Tak, co roku przygotowuje nowe podłoże do doniczek i pierścieni, tak jak na tym filmie ua-cam.com/video/9sDyhq2fioM/v-deo.html
💪💪💪🍅🍅🍅
Jest moc 👍
Panie Bogdanie czy u pana mozna zdobyć nasiona
Jeśli mogę jakoś pomóc to proszę pisać na priv. W sprawie konkretów proszę o kontakt na priv: mazurbs@gmail.com lub na Mesengera facebook.com/bsmazur
To są odmiany do upraw towarowych...Smak oceniam na 2 w skali od 1 do 10...w tamtym roku miałem jeden krzak kwintelli..pięknie rosły,dużo pięknych owoców jednak zjedliśmy jednego..reszta poszła do kompostownika...to są identyczne odmiany jak w sklepach...okropne! ..zajmuję się uprawą pomidorów ponad pięćdziesiąt lat i najlepszym wg mnie z f1 był Mamoru od Syngenty.

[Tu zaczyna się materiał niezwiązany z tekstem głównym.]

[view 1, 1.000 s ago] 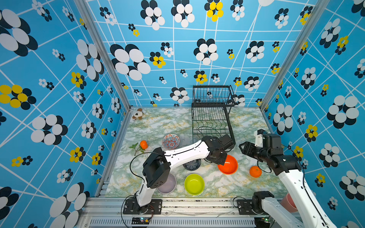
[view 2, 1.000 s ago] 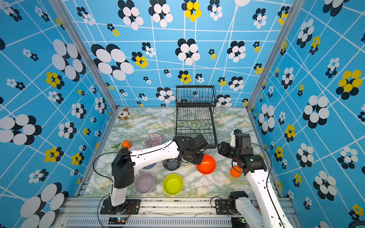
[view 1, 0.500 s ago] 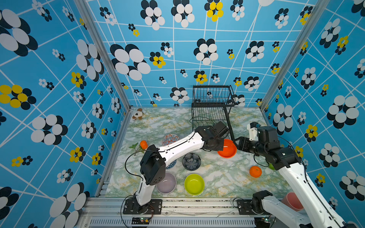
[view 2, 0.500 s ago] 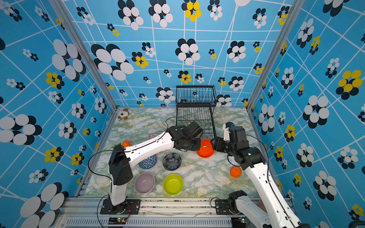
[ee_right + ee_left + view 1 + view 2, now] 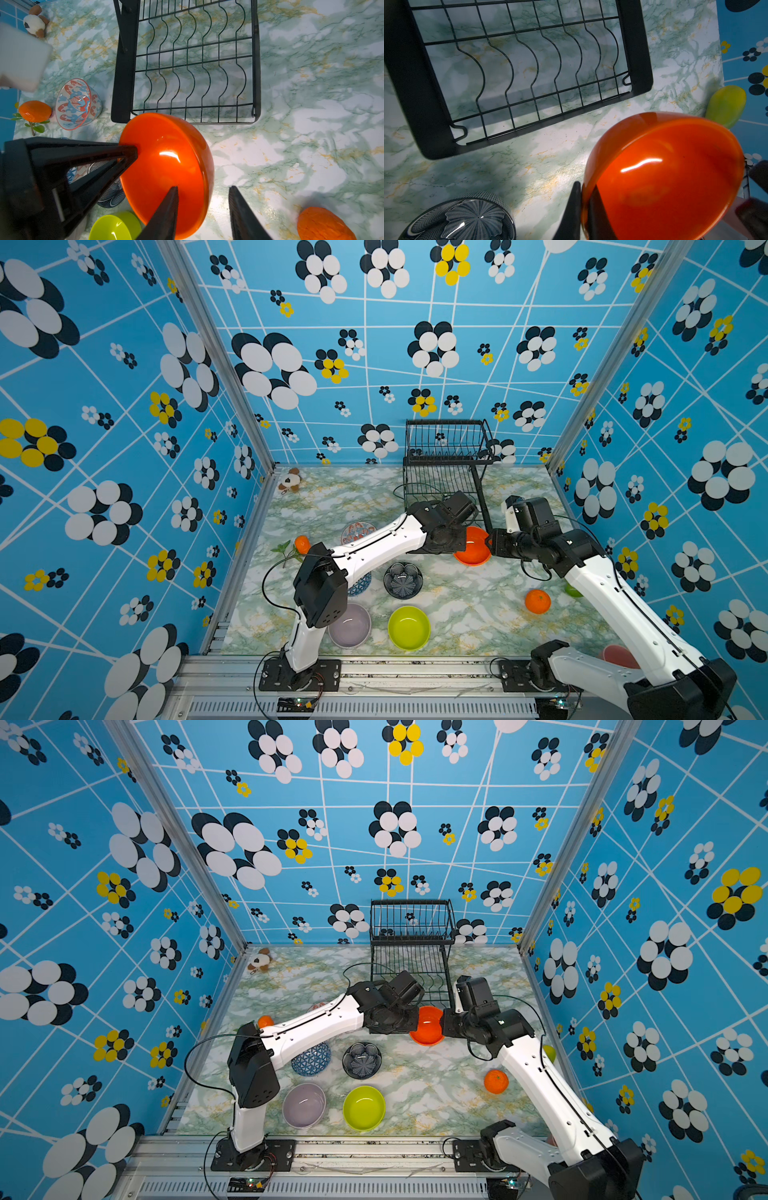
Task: Load bowls into a dish rack
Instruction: Place the bowl in the dish rack.
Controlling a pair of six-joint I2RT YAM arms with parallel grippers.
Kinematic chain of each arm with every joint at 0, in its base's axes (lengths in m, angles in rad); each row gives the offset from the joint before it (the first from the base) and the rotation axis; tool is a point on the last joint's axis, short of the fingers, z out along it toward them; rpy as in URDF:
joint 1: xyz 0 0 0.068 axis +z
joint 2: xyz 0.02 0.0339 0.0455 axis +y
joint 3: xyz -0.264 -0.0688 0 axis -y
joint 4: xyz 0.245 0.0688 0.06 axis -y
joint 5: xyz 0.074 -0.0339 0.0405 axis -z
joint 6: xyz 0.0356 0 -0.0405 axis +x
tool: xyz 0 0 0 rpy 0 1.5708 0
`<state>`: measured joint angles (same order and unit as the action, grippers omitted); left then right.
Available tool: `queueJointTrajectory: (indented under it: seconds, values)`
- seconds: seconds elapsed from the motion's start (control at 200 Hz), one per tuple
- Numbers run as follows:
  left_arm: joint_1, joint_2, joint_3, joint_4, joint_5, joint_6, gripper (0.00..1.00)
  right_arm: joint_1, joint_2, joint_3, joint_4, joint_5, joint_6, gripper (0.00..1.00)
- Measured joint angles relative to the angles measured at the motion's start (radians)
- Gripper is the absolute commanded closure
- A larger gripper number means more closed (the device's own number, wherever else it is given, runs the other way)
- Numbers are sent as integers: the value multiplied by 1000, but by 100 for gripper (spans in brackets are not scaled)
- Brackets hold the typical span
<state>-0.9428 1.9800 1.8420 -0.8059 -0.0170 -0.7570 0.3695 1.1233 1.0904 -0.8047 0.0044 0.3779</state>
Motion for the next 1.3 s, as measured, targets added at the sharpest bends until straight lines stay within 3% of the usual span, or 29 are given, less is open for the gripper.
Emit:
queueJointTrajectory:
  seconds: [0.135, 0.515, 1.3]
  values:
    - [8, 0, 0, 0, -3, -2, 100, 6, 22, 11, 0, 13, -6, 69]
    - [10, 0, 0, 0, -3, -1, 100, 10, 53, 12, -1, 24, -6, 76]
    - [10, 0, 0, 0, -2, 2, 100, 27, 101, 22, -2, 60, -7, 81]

Niestety nasiona już niedostępne..,wycofali ze względu na to że owoc gdy dojrzał był zbyt miękki. Dziwię się że ludzie poświęcają tyle czasu a uprawiają byle co...film trochę jak reklama produktów Hazery...:)....osobiście przestrzegam przed tym odmianami nie warto tego siać. Nie wiem na co postawię w przyszłym roku. Nasion Mamoru już nie ma...chyba Honey Moon będzie choć jest gorszy od Mamoru...,szukam może coś znajdę:) Pozdrawiam smakoszy naprawdę dobrych pomidorów :)...inna sprawa że o gustach się nie dyskutuje...;)..;p
Nie wszystko w tym komentarzu jest logiczne. Każdy może mieć swojego faworyta. Gdyby tak nie było to nie wyhodowano by kilka tysięcy odmian pomidorów na świecie. Czy prezentowane przeze mnie odmiany nie mogą uprawiać amatorzy? Moja uprawa świadczy o tym, że amatorzy także je uprawiają i ja nie wyrzucam pomidorów na kompost, po spróbowaniu jednego, chyba, że zgniją. Co do smaku to rzeczywiście kwestia gustu. I tak jak każdy może lubić inne wino, tak i różne są smaki pomidorów dla każdego.
W produktach z Hazery są także różne smaki. Ponadto smak tej samej odmiany zależy od wielu czynników zastosowanych w ich produkcji. Produkcja towarowa, nigdy nie dorówna smakowi pomidorów z uprawy przydomowej.
W wielu moich filmach z poprzednich lat to omawiam. Honey Moon to także produkt z Hazery, który w smaku jest słodszy od innych. Jednak gdy ktoś szuka pomidorów najsłodszych to z tych które znam i polecam jest także produkt Hazery - Summer Sun F1. Tu link do mojego filmu ua-cam.com/video/uwXoENftudI/v-deo.html .
Także dziwię się, że niektórzy uprawiają pomidory, które zawsze chorują, słabo wiążą, dają mały plon, czasem tylko jedno grono staśmionych owoców i nikłą satysfakcję. Mnie także zdarzają się takie wpadki, choć pomidorami zajmuję się od połowy lat 70-tych. Wciąż poszukuję i testuje nowe odmiany, nawet takie, które ktoś mi przysłał, twierdząc, że to odmiany kilkudziesięcioletnie. Często wybieram produkty Hazery, gdyż najbardziej odpowiadają moim wymaganiom. Nie chcę wymieniać nazw odmian pomidorów i firm, na których się zawiodłem. Sygneta wciąż sprzedaje Mamoru i można go kupić, ale takie wskazywanie także można nazwać reklamą. Uważam jednak, że dzielenie się sprawdzonymi doświadczeniami jest pomocne innym. Pewnie kiedyś go sprawdzę w swoich uprawach. Moimi doświadczeniami dzielę się chętnie z innymi od kilku lat i niech świadczy o tym moich ponad 100 filmów o uprawie pomidorów. Także zachęcam do pokazywania swoich doświadczeń w filmach na swoim kanale, a nie tylko wpisywanie komentarzy krytykujących innych. Także pozdrawiam wszystkich, którzy szukają smaku własnego pomidora.